--- WHAT THE TASK REQUIRES ---
Review the material and extract every line in which the word "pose" occurs.

─── DATA SEGMENT

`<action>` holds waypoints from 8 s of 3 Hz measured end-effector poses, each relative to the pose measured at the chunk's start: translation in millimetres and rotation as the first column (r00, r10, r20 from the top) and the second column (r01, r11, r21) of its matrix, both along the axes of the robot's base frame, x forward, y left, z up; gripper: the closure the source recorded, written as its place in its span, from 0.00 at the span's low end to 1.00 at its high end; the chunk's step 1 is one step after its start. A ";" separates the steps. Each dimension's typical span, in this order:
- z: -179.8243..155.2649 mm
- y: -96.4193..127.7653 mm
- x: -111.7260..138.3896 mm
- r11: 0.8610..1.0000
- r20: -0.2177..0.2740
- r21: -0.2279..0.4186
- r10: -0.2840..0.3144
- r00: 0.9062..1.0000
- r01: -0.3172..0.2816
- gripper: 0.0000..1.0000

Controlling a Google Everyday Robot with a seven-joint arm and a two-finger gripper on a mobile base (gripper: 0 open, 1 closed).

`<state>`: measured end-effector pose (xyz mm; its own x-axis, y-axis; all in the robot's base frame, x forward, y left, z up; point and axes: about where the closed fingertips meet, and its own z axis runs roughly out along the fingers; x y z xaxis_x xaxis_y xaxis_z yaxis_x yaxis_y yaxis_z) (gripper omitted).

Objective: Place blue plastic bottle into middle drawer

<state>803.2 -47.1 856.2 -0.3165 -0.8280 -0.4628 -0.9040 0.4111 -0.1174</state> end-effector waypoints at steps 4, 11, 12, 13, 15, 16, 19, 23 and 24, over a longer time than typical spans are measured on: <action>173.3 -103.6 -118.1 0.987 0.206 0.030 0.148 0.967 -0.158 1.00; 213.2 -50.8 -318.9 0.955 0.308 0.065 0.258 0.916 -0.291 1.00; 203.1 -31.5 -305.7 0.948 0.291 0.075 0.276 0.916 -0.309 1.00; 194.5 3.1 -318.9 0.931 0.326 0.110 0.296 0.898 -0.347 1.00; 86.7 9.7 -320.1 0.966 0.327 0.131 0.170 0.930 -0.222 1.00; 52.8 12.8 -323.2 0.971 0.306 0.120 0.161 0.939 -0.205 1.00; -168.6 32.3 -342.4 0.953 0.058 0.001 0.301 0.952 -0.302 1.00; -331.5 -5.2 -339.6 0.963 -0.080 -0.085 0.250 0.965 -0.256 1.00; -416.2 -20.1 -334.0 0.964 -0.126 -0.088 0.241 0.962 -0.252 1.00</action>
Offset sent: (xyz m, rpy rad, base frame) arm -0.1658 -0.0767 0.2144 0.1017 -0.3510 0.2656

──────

--- SOLVED PROBLEM ---
`<action>` holds waypoints from 8 s of 3 Hz measured end-effector poses, each relative to the pose measured at the chunk's start: translation in millimetres and rotation as the first column (r00, r10, r20 from the top) and the second column (r01, r11, r21) of its matrix, both along the axes of the robot's base frame, x forward, y left, z up; gripper: the closure the source recorded, written as its place in its span, from 0.00 at the span's low end to 1.00 at its high end; the chunk's step 1 is one step after its start. A ";" separates the steps. Each dimension's typical span, in this order:
`<state>`: measured end-effector pose (xyz mm; its own x-axis, y-axis; all in the robot's base frame, x forward, y left, z up; point and axes: about where the closed fingertips meet, and its own z axis runs roughly out along the fingers; x y z xaxis_x xaxis_y xaxis_z yaxis_x yaxis_y yaxis_z) (gripper omitted).

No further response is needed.